When Yona Boyd and Brenda Collier recently filed a lawsuit against their former employer, Dr. Donald Bruce, for unpaid compensation and benefits, the judge dismissed the case because on paper the employer-employee relationship was between the workers and Prime Focus, Inc., a PEO doing business in Tennessee. The decision, by Davidson County Judge Carol McCoy, said documents in the case "unequivocally establish the existence of an employer-employee relationship by and between the named plaintiffs and Prime Focus, Inc."

Yet when Boyd and Collier turned around and filed a complaint against the PEO, Judge McCoy ruled that the "undisputed facts…demonstrate that Prime Focus exercises no control over the hiring, firing or compensation procedures or policies of its small business customers," and dismissed the case with prejudice.

In this case, "co-employment" turned what should have been a straightforward legal action into an example of finger-pointing by the real employer and the PEO leaving the employees with no remedy.

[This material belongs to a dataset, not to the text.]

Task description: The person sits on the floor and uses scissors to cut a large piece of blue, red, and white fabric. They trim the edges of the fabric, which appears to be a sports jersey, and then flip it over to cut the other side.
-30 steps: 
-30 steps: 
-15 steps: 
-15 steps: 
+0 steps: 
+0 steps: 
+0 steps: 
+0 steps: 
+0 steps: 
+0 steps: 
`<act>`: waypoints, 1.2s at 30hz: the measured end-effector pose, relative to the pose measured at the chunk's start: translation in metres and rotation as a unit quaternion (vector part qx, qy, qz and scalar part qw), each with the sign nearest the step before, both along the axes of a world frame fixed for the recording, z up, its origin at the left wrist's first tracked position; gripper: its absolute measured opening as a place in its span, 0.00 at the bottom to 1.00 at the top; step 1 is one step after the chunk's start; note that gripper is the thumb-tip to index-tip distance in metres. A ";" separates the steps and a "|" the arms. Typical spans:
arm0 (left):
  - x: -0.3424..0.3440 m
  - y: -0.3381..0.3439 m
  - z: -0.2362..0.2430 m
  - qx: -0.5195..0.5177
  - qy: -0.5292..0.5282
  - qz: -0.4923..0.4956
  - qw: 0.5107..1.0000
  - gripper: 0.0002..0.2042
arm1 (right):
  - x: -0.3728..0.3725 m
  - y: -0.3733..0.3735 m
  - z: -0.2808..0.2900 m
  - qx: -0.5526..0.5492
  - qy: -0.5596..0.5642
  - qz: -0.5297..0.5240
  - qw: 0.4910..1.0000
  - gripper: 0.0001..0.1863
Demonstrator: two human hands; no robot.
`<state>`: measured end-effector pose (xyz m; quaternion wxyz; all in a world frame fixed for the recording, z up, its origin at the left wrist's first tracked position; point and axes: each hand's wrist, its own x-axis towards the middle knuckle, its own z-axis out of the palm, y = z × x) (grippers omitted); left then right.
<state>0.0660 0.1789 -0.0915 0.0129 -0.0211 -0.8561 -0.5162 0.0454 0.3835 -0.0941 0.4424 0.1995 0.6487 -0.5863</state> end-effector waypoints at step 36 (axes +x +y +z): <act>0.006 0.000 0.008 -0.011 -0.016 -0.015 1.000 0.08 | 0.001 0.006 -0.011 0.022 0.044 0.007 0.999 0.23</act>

IRS Hands PEOs a Setback on Retirement Plan Rules

An IRS "guidance letter" on professional employer organizations (PEOs) concluded that most PEO retirement plans fail a key IRS tax test.

Revenue Procedure 2002-21 affirms the current law stating PEOs cannot offer retirement plans because they are not real employers of the leased employees on their payrolls. The IRS letter offers PEOs a chance to escape prosecution for operating illegal benefit plans if they terminate their current plans or convert them to "multiple employer" plans before until the end of next year.

The decision leaves PEOs and their client employers with two hard choices-converting to a "multiple employer" plan, or forcing client employers to operate their own plans. Each of these options will create major problems for PEOs and employers who use their services. The PEOs and client employers must jointly meet IRS non-discrimination tests for "highly-compensated employees," including owners and other client employees not paid through the PEO. Offering multiple employer plans is more difficult for both PEOs and their clients, and the combined multiple employer plan may not meet the discrimination tests. In addition, PEOs might still be liable for failure to meet other IRS requirements.

In the second option, if employers leave the PEO plan and set up their own employer benefit plans, they will have the same hurdle of meeting the IRS non-discrimination tests for highly compensated employees, and have less reason to use the PEO for payroll services.

While the industry trade group (NAPEO) and individual PEOs are claiming the decision as a victory for removing the immediate threat of noncompliance penalties, NAPEO had asked the IRS in 2002 for major rules changes to "permit PEOs to provide retirement benefits to workers under uniform, clear, and workable rules." The IRS instead affirmed the current law, throwing the legality of PEO benefit plans into disarray.